2 Responses leave one →
  1. Phil Egidi permalink
    September 23, 2010

    The need for vanadium will likely help conventional milling still be viable at times. The extra income from selling vanadium (which may occur at four to five times the amount of uranium in some ores) gives conventional milling a continued role from an economic standpoint. The environmental issues at conventional mills that are not at in-stu sites however, are significant and should be evaluated. For example, a conventional mill will be associated with mines, ore transport and storage, crushing, fine ore storage, and of course, tailings that will remain for ever. In-situ does not have any of those to deal with.

  2. bcourter permalink*
    October 25, 2010

    Your comment is appreciated. We understand that uranium can be associated with a wide variety of other valuable metals, all of which can add to the economic value of the ore which is processed at a mill. Under the provisions of UMTRCA in Section 206, EPA is charged with developing standards for “…protecting the public health, safety, and the environment from radiological and nonradiological hazards associated with the processing and with the possession, transfer, and disposal of byproduct material, …, at sites at which ores are processed primarily for their source material content or which are used for the disposal of such byproduct material.”

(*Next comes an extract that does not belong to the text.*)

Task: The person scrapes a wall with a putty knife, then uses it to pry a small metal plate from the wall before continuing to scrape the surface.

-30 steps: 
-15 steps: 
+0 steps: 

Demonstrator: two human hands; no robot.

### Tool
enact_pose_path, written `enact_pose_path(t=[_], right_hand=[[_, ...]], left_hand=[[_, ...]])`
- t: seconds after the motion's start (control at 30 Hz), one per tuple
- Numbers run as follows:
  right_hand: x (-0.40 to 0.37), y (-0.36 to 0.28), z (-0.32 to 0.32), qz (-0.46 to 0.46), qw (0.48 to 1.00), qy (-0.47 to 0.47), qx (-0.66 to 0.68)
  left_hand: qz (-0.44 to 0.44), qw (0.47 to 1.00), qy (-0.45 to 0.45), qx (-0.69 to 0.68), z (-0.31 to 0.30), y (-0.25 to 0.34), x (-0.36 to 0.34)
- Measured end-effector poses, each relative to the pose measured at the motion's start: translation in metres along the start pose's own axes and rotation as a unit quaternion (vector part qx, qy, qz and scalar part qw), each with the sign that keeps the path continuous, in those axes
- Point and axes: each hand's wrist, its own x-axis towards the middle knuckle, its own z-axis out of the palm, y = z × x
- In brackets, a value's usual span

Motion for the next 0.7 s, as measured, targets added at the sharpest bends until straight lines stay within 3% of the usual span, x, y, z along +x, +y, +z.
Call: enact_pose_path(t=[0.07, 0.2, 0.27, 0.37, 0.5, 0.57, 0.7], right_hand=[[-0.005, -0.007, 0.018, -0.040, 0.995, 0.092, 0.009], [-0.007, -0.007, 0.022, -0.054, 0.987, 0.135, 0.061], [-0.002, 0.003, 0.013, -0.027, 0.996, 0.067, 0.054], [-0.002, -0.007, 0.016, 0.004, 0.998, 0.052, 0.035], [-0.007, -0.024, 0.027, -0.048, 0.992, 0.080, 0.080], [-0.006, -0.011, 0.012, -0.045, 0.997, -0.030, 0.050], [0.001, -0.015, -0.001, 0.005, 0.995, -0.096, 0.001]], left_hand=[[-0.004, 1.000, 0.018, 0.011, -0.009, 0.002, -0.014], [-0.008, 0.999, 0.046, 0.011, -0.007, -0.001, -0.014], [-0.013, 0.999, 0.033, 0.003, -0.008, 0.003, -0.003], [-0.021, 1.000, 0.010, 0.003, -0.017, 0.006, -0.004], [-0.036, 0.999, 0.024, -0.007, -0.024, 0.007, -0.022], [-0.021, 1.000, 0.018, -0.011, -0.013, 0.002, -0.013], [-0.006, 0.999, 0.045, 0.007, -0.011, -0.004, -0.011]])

    While the scope of these standards cannot address the conventional mines, they do focus on all the activities associated with the conventional mills. In our review, we are determining if any hazards for practices at conventional mills need to be addressed further than they are in the current rule. Any additional thoughts on this matter would be helpful. The hazards associated with ISL/ISRs and heap leaching are also being examined in our review, as we state on this website.